Repeat each line of the data exactly as written.

Items from a dataset >>

##########

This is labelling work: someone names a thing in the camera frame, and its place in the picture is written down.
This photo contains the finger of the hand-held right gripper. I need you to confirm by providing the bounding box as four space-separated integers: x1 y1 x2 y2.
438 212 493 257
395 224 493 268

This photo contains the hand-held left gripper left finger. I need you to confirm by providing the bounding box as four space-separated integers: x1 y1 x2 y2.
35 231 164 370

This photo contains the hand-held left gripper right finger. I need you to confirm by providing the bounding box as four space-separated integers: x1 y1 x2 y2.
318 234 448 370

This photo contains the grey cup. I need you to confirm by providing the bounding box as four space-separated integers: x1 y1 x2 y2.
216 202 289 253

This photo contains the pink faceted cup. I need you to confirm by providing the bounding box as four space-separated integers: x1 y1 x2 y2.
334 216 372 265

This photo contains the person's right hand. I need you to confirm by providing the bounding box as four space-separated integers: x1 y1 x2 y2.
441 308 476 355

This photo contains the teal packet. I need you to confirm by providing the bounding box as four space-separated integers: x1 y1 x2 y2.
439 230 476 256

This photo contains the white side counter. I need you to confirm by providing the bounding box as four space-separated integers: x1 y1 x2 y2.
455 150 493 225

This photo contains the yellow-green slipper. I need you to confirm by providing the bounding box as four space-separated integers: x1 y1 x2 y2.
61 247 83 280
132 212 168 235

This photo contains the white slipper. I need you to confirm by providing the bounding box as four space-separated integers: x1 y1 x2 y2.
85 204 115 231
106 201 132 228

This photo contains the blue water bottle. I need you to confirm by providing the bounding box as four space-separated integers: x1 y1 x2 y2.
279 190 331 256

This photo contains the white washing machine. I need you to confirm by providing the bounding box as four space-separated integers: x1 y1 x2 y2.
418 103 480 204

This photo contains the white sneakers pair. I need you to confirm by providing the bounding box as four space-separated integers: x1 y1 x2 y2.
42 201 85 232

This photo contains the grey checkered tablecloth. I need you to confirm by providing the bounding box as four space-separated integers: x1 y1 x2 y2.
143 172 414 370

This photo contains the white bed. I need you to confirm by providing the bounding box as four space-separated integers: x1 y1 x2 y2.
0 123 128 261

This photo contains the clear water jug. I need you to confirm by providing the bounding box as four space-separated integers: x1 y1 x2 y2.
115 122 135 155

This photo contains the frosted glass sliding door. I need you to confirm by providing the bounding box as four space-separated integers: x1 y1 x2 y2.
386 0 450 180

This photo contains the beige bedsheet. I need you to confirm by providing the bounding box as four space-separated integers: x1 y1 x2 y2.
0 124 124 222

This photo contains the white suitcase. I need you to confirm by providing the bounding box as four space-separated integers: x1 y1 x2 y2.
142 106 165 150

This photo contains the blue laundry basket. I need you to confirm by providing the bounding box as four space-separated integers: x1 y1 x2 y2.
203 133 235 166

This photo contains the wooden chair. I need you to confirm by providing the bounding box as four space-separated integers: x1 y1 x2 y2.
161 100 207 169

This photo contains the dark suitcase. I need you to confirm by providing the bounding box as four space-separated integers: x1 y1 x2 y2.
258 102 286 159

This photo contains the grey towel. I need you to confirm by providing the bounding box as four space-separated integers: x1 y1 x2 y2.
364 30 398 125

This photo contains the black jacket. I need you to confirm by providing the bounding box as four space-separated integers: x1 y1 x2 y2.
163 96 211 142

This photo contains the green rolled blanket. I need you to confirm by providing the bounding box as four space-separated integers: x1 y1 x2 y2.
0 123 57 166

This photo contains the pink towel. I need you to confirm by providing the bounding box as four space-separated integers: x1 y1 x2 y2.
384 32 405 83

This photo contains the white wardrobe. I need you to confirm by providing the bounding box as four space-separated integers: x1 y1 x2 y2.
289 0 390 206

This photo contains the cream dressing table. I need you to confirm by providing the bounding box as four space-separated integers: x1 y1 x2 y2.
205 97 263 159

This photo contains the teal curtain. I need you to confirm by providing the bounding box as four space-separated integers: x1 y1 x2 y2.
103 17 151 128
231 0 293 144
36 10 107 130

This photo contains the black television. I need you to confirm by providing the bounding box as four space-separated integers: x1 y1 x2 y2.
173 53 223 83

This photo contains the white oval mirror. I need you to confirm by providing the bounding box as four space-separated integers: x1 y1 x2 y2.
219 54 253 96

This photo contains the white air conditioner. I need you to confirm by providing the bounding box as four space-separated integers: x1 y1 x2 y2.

##########

PROBLEM SOLUTION >>
This is labelling work: someone names a thing in the camera frame, and its place in the picture is written down.
This photo contains the finger of the hand-held right gripper. I need you to confirm by providing the bounding box as four space-separated integers: x1 y1 x2 y2.
438 212 493 257
395 224 493 268

This photo contains the hand-held left gripper left finger. I need you to confirm by providing the bounding box as four space-separated integers: x1 y1 x2 y2.
35 231 164 370

This photo contains the hand-held left gripper right finger. I need you to confirm by providing the bounding box as four space-separated integers: x1 y1 x2 y2.
318 234 448 370

This photo contains the grey cup. I need you to confirm by providing the bounding box as four space-separated integers: x1 y1 x2 y2.
216 202 289 253

This photo contains the pink faceted cup. I need you to confirm by providing the bounding box as four space-separated integers: x1 y1 x2 y2.
334 216 372 265

This photo contains the person's right hand. I need you to confirm by providing the bounding box as four space-separated integers: x1 y1 x2 y2.
441 308 476 355

This photo contains the teal packet. I need you to confirm by providing the bounding box as four space-separated integers: x1 y1 x2 y2.
439 230 476 256

This photo contains the white side counter. I need you to confirm by providing the bounding box as four space-separated integers: x1 y1 x2 y2.
455 150 493 225

This photo contains the yellow-green slipper. I need you to confirm by providing the bounding box as four space-separated integers: x1 y1 x2 y2.
61 247 83 280
132 212 168 235

This photo contains the white slipper. I need you to confirm by providing the bounding box as four space-separated integers: x1 y1 x2 y2.
85 204 115 231
106 201 132 228

This photo contains the blue water bottle. I need you to confirm by providing the bounding box as four space-separated integers: x1 y1 x2 y2.
279 190 331 256

This photo contains the white washing machine. I need you to confirm by providing the bounding box as four space-separated integers: x1 y1 x2 y2.
418 103 480 204

This photo contains the white sneakers pair. I need you to confirm by providing the bounding box as four space-separated integers: x1 y1 x2 y2.
42 201 85 232

This photo contains the grey checkered tablecloth. I need you to confirm by providing the bounding box as four space-separated integers: x1 y1 x2 y2.
143 172 414 370

This photo contains the white bed. I need you to confirm by providing the bounding box as four space-separated integers: x1 y1 x2 y2.
0 123 128 261

This photo contains the clear water jug. I need you to confirm by providing the bounding box as four space-separated integers: x1 y1 x2 y2.
115 122 135 155

This photo contains the frosted glass sliding door. I need you to confirm by providing the bounding box as four space-separated integers: x1 y1 x2 y2.
386 0 450 180

This photo contains the beige bedsheet. I need you to confirm by providing the bounding box as four space-separated integers: x1 y1 x2 y2.
0 124 124 222

This photo contains the white suitcase. I need you to confirm by providing the bounding box as four space-separated integers: x1 y1 x2 y2.
142 106 165 150

This photo contains the blue laundry basket. I need you to confirm by providing the bounding box as four space-separated integers: x1 y1 x2 y2.
203 133 235 166

This photo contains the wooden chair. I need you to confirm by providing the bounding box as four space-separated integers: x1 y1 x2 y2.
161 100 207 169

This photo contains the dark suitcase. I need you to confirm by providing the bounding box as four space-separated integers: x1 y1 x2 y2.
258 102 286 159

This photo contains the grey towel. I need you to confirm by providing the bounding box as four space-separated integers: x1 y1 x2 y2.
364 30 398 125

This photo contains the black jacket. I need you to confirm by providing the bounding box as four space-separated integers: x1 y1 x2 y2.
163 96 211 142

This photo contains the green rolled blanket. I need you to confirm by providing the bounding box as four space-separated integers: x1 y1 x2 y2.
0 123 57 166

This photo contains the pink towel. I need you to confirm by providing the bounding box as four space-separated integers: x1 y1 x2 y2.
384 32 405 83

This photo contains the white wardrobe. I need you to confirm by providing the bounding box as four space-separated integers: x1 y1 x2 y2.
289 0 390 206

This photo contains the cream dressing table. I need you to confirm by providing the bounding box as four space-separated integers: x1 y1 x2 y2.
205 97 263 159

This photo contains the teal curtain. I need you to confirm by providing the bounding box as four space-separated integers: x1 y1 x2 y2.
103 17 151 128
231 0 293 144
36 10 107 130

This photo contains the black television. I need you to confirm by providing the bounding box as four space-separated integers: x1 y1 x2 y2.
173 53 223 83

This photo contains the white oval mirror. I need you to confirm by providing the bounding box as four space-separated integers: x1 y1 x2 y2.
219 54 253 96

This photo contains the white air conditioner. I need you to confirm by providing the bounding box as four space-separated integers: x1 y1 x2 y2.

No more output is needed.